Figure 2: Band diagrams showing tunnelling mechanisms through a metal-insulator-metal system. The dashed line represents the Fermi energy, red arrows show the motions of electrons. a) Direct tunnelling in a low electric field, b) Fowler-Nordheim tunnelling in a high electric field, c) trap-assisted tunnelling via neutral charge traps in the insulator band gap
Over the past decade, alternative ‘high-k’ dielectrics have been developed. These materials have a higher dielectric constant than SiO2 (i.e. > 3.9) and so, according to eq. 2, can give the same capacitance whilst being physically thicker, thus raising the tunnelling barrier. However, these materials must meet a range of specifications in order to be viable as gate dielectrics. First of all they must be wide band gap insulators. Fig. 3 shows that this is a problem because the dielectric constant tends to vary inversely with the band gap in many materials. Secondly, the dielectric must form a high quality, stable interface with Si to be incorporated into current transistor fabrication. They must also have a band offset relative to the conduction band of Si of > 1 eV .
HfO2 is a good match for all these criteria and is now used on an industrial scale. HfO2 is an insulating material with a band gap of around 6 eV, a valence band offset relative to Si of 3.3 eV, and conduction band offset of 1.4 eV, giving a significant potential barrier to a leakage current . It is also thermally stable and, unlike zirconia, forms a stable interface with Si . Importantly, hafnia has a high dielectric constant of 25 .
HfO2 has allowed the post-SiO2 scaling of transistors to become industrially viable; however, continued scaling is still hindered by breakdown occurring within thin films. SILC remains an issue within these devices and TAT is thought to be the main cause of breakdown, but the mechanism behind the production of charge traps with HfO2 is still unclear. These reliability issues mean that there is still a fundamental limit to the scaling of even high-k transistors and scaling in line with Moore’s law using these devices cannot go on forever.
Figure 3: Band gap v. dielectric constant of various insulators .
The development of transistor technology has driven the microelectronics industry forwards for the past 40 years.

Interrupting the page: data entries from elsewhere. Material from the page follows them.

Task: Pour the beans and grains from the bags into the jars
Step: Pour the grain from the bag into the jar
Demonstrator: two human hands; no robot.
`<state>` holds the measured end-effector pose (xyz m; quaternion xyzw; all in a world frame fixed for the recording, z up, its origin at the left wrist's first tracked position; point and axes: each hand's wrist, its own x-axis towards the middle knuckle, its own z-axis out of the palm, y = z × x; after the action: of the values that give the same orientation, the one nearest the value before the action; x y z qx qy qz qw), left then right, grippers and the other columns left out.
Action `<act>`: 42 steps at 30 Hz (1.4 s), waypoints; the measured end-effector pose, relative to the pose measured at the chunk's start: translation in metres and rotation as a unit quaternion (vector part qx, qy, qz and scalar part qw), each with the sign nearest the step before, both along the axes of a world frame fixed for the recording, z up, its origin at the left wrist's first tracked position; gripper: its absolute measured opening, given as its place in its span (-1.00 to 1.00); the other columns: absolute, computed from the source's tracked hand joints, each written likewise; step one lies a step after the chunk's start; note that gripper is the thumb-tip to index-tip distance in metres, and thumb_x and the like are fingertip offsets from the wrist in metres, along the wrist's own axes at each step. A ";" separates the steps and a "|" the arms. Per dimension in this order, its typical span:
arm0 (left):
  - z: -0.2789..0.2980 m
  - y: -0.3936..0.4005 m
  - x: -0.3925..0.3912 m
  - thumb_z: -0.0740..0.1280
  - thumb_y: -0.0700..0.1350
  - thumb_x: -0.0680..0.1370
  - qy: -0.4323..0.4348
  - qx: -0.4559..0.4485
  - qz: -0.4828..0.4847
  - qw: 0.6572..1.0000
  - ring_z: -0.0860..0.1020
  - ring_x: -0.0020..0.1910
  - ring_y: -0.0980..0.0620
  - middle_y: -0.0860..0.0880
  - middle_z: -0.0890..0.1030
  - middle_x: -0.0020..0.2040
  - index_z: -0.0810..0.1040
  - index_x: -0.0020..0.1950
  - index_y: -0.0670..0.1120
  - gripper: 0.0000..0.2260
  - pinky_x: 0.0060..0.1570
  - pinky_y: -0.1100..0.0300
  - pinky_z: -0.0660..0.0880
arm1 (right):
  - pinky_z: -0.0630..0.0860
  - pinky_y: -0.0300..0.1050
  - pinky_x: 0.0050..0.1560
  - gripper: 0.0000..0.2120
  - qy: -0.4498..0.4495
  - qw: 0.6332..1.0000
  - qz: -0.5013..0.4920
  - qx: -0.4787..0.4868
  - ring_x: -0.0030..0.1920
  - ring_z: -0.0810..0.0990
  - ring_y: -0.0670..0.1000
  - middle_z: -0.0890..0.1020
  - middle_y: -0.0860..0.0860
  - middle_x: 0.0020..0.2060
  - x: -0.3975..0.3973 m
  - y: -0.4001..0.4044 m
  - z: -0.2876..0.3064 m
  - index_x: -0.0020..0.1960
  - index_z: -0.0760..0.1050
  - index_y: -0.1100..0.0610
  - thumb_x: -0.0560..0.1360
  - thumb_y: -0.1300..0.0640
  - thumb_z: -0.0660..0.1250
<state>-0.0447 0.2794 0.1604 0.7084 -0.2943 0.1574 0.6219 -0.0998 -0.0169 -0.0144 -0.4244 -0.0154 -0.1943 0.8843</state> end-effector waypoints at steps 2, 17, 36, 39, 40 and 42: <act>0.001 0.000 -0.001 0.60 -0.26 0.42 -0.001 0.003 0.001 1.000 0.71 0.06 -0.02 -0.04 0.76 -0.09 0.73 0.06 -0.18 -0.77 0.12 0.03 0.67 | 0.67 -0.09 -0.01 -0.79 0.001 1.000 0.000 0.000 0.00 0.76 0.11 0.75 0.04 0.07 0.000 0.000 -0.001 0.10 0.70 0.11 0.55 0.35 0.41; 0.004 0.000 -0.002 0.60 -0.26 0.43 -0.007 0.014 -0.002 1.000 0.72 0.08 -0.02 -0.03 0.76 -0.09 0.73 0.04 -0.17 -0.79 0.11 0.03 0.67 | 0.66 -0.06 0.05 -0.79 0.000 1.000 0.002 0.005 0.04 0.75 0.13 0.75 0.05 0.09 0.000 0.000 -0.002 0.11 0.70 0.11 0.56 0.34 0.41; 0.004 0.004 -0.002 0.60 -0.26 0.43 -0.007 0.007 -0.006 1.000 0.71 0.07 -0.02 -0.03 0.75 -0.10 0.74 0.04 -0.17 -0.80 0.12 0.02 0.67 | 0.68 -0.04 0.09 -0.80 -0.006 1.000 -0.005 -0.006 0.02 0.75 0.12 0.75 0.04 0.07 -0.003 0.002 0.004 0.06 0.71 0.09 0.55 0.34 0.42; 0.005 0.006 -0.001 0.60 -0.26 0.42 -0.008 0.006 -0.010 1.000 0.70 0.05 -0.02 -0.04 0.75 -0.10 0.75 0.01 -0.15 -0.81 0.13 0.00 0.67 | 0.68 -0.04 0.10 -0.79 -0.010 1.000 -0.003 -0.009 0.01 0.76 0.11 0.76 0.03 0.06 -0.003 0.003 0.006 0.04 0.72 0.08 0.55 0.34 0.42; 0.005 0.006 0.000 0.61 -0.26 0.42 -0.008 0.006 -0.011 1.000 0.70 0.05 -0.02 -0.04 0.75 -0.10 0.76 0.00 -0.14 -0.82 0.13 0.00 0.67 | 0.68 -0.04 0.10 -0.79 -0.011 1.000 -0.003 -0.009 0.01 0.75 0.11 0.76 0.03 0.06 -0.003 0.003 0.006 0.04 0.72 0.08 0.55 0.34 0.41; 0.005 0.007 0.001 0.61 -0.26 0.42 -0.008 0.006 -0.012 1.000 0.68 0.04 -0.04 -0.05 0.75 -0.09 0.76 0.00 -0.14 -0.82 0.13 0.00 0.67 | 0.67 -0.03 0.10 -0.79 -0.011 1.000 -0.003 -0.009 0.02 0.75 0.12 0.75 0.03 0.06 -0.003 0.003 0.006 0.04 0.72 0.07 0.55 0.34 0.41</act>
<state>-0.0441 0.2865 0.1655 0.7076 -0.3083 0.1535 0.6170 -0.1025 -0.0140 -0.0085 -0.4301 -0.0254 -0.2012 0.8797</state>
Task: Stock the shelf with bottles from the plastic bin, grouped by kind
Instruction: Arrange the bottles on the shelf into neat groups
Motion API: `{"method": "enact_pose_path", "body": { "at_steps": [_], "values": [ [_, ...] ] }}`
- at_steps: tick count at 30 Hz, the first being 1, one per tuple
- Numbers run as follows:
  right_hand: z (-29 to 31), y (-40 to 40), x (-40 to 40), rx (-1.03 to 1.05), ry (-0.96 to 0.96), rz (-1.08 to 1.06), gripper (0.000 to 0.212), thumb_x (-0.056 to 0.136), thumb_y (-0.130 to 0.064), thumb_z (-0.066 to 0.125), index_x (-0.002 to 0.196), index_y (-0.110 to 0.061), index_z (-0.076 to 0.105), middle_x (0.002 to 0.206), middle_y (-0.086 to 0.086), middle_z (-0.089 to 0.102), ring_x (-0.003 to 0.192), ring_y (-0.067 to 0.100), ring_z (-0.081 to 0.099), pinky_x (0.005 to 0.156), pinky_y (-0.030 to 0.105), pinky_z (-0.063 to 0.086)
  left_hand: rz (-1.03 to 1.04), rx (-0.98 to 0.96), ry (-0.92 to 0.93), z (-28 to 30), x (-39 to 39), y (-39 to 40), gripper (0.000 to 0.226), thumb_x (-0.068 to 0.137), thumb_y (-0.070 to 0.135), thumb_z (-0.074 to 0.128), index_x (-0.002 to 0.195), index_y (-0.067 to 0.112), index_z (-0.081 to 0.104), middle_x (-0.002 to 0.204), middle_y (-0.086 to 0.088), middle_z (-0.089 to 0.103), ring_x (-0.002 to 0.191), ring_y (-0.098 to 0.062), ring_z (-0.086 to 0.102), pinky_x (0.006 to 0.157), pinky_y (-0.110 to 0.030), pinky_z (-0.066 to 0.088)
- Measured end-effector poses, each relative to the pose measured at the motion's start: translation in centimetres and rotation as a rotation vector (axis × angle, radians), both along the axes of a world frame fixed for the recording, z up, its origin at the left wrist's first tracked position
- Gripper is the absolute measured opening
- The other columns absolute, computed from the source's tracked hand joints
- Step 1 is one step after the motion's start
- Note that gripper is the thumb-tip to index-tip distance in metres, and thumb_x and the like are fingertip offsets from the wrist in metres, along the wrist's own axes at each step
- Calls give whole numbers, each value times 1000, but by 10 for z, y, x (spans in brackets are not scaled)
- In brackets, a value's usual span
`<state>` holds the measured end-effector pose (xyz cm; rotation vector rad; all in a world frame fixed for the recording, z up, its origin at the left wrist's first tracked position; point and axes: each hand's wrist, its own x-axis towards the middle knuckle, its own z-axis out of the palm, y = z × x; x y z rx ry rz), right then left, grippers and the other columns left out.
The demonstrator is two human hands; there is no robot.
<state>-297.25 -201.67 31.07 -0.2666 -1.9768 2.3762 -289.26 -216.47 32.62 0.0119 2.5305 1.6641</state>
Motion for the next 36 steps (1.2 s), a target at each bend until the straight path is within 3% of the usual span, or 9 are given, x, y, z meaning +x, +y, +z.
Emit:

However physical scaling limits are now being reached and new materials and manufacturing techniques must now be considered. The use of high-k dielectrics, such as HfO2, has led to the latest generation of transistors, but reliability still remains a significant problem. In particular the generation of charge traps, and the role of defects in the gate oxide layer and at interfaces in the breakdown process.